WORK TASK → The word "camera" marks the lines to copy; find all of them in the entries below.

*** Opening MATERIAL TO PROCESS ***

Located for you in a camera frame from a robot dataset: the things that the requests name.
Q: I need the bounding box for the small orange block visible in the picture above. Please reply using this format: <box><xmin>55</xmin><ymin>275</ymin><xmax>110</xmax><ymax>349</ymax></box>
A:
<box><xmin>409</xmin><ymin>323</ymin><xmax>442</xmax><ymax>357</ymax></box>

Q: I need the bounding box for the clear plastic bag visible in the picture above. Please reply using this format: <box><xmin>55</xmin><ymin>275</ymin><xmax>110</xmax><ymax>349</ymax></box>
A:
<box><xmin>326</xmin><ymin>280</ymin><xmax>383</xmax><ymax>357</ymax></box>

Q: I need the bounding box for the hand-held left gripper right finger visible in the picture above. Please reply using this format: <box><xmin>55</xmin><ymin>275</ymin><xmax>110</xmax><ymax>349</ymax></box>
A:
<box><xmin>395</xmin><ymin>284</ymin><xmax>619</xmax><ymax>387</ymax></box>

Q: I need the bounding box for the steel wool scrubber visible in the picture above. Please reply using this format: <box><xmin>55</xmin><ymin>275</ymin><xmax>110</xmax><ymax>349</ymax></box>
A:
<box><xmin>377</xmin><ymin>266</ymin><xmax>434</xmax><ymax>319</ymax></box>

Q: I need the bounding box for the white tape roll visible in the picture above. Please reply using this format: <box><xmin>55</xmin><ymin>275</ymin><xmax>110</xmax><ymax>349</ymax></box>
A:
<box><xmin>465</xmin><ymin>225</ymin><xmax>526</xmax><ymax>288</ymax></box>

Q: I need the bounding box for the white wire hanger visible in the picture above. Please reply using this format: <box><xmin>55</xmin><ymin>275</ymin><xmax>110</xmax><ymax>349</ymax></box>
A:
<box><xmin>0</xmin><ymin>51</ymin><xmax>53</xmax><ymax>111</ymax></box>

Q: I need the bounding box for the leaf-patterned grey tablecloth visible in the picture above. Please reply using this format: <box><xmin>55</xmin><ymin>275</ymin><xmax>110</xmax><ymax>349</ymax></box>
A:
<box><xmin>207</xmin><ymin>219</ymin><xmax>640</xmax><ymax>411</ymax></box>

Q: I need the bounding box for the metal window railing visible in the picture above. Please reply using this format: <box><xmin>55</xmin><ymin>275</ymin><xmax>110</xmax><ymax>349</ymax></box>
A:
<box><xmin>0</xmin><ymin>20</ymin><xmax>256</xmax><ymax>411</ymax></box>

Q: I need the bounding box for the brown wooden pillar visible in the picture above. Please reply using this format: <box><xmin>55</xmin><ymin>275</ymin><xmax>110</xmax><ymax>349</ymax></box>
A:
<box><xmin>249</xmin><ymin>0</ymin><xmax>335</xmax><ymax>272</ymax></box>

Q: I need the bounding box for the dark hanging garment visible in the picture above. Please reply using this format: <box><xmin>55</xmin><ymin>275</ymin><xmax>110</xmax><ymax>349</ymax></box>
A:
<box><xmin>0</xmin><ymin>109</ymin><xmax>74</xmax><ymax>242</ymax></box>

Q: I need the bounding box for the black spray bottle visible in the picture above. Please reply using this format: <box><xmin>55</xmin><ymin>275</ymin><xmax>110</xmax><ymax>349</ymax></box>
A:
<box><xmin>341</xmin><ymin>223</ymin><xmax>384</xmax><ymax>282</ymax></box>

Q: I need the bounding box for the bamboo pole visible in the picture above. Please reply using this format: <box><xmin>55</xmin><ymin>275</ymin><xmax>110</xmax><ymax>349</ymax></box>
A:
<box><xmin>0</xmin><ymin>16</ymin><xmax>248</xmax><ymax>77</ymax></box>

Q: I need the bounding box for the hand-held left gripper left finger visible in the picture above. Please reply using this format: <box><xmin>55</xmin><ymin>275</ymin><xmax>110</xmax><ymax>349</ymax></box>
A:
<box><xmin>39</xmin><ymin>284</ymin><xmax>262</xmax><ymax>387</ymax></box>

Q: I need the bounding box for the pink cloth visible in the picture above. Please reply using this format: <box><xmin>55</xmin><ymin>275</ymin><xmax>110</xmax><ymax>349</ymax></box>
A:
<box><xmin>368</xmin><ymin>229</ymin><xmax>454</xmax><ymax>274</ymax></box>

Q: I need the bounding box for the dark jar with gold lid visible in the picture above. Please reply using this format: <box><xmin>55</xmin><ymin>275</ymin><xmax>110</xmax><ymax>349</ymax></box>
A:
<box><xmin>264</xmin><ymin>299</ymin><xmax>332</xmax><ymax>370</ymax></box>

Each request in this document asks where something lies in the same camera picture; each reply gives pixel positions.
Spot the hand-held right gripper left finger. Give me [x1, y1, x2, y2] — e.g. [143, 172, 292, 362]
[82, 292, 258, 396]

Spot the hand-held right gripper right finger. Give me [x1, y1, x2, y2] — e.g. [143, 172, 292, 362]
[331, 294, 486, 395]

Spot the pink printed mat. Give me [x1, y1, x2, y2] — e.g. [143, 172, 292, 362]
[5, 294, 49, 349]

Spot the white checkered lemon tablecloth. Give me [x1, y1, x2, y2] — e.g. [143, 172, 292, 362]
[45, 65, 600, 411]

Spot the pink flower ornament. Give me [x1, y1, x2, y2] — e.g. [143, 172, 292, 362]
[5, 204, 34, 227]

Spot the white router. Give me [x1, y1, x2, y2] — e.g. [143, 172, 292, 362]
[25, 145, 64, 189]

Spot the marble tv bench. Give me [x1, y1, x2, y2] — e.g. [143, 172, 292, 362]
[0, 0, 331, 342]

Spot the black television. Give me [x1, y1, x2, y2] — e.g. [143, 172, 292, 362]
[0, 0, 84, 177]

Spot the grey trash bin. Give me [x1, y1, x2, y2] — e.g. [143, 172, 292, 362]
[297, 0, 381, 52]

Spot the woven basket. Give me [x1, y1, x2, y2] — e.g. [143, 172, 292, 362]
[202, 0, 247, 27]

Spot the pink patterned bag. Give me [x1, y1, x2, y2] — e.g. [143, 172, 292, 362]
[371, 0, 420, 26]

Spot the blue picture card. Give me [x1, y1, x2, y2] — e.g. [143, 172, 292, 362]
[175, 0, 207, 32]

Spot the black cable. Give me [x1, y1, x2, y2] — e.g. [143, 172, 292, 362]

*** Closing MATERIAL TO PROCESS ***

REPLY →
Located for you in a camera frame from a robot dataset: the things that the requests name.
Each request in this document asks where something lies in the same camera picture; each reply gives pixel positions.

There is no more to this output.